AIM OF THE TASK -
Go through the listing beneath and show each line containing the string "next".
*-*-*
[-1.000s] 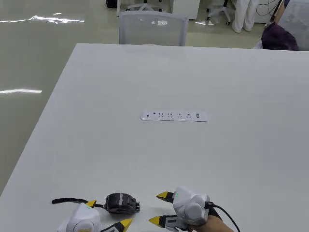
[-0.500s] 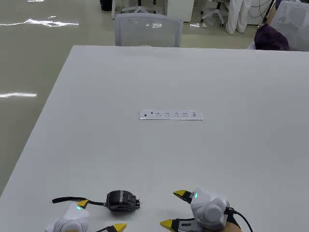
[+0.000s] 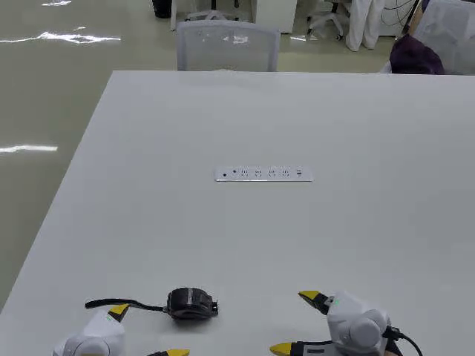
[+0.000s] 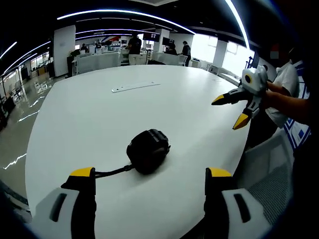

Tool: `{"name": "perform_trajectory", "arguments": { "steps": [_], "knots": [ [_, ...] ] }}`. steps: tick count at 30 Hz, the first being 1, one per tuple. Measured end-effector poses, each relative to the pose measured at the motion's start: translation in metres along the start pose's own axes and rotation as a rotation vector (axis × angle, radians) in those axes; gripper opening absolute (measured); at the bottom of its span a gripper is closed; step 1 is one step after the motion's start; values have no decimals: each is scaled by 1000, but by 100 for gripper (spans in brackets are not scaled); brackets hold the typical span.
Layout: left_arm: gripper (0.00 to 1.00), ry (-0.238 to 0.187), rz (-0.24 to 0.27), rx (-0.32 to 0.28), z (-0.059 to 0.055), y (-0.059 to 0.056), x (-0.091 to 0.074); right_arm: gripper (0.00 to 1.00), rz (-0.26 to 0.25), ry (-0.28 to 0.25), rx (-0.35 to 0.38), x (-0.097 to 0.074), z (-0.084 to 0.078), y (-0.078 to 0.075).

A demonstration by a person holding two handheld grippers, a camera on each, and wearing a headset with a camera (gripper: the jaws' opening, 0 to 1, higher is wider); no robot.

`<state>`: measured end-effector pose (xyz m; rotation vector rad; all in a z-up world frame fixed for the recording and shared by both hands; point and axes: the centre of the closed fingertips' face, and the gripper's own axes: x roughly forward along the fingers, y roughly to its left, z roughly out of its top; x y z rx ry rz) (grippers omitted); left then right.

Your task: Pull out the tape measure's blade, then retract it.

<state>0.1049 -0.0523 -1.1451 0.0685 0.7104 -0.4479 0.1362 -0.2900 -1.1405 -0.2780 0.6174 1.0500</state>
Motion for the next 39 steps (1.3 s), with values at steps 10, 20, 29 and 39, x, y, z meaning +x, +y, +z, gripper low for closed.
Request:
{"name": "perform_trajectory", "arguments": {
  "steps": [10, 20, 29, 39],
  "knots": [
    [96, -8, -29, 15, 7, 1, -15, 83, -20, -6, 25, -25, -1, 1],
    [99, -40, -31, -5, 15, 3, -27, 90, -38, -27, 35, -40, 5, 0],
    [99, -33, -41, 23, 11, 2, -28, 93, -38, -25, 42, -42, 5, 0],
    [99, -44, -35, 23, 13, 4, -27, 94, -42, -26, 45, -44, 6, -3]
  ]
}}
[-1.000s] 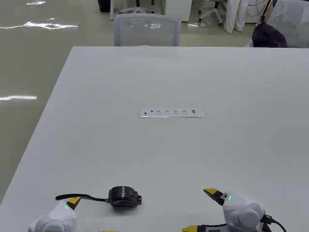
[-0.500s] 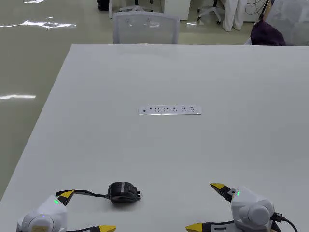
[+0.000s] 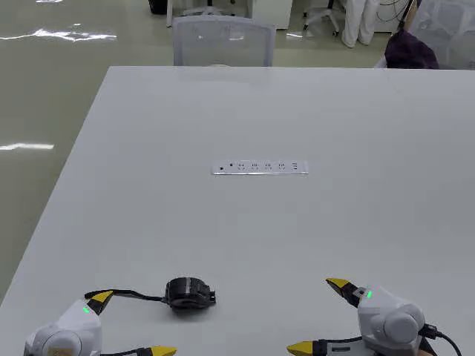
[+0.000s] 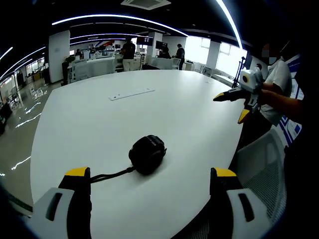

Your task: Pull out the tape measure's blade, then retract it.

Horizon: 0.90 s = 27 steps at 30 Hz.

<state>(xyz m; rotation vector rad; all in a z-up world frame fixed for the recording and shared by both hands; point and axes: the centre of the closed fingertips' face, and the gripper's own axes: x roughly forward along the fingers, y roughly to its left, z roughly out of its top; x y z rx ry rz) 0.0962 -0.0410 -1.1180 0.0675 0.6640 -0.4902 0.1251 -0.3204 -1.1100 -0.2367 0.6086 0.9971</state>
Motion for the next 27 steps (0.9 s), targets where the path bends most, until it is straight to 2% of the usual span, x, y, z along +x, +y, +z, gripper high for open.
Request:
{"name": "perform_trajectory", "arguments": {
  "steps": [27],
  "knots": [
    [99, 8, 0, 5, -3, -1, 0, 94, 3, 8, -7, 1, -1, -3]
  ]
}}
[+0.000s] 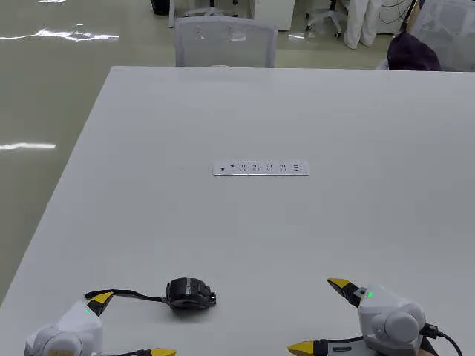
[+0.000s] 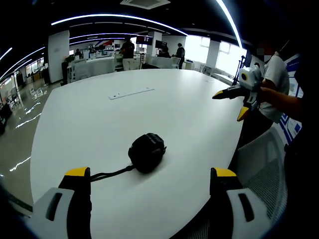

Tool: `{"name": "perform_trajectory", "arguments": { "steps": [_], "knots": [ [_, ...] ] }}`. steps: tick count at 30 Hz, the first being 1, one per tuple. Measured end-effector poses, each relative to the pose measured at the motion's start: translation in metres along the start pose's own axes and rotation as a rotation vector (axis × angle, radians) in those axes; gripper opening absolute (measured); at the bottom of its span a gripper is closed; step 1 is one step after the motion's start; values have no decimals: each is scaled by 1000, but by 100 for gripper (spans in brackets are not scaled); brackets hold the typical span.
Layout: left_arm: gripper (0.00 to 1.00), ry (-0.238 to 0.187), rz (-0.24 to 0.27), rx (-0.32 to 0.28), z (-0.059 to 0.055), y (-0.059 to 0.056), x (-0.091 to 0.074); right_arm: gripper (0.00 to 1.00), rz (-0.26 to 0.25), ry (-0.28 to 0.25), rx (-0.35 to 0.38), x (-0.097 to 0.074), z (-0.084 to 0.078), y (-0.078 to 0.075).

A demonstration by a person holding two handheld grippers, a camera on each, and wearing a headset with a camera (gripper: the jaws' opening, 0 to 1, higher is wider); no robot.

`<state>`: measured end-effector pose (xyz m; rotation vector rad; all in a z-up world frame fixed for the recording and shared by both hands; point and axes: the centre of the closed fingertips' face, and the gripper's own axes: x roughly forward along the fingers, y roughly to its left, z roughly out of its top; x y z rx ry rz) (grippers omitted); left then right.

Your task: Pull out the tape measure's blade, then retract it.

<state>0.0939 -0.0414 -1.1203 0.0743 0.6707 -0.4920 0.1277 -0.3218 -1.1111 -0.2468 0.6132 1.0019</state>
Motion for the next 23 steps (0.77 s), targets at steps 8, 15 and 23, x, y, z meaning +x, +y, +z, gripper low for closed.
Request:
{"name": "perform_trajectory", "arguments": {
  "steps": [8, 15, 23],
  "knots": [
    [99, 3, -2, -2, -1, 0, -1, 94, 2, 2, 0, 0, -1, 1],
    [99, 1, -3, -1, -1, 0, -1, 94, 3, 3, 0, -1, 1, 2],
    [99, 5, -4, -1, -2, -1, -1, 94, 5, 9, 0, 0, -2, 1]
  ]
}}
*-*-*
RESULT OF THIS TASK -
Motion for the next 39 steps (1.3 s), with values at steps 10, 20, 29 and 39, x, y, z meaning +x, +y, +z, gripper low for closed.
Motion for the next 27 steps (0.9 s), targets where the path bends most, until it is straight to 2% of the usual span, x, y, z along +x, +y, +z, gripper high for open.
Motion for the next 23 steps (0.77 s), targets at steps 8, 15 and 23, x, y, z meaning +x, +y, +z, gripper low for closed.

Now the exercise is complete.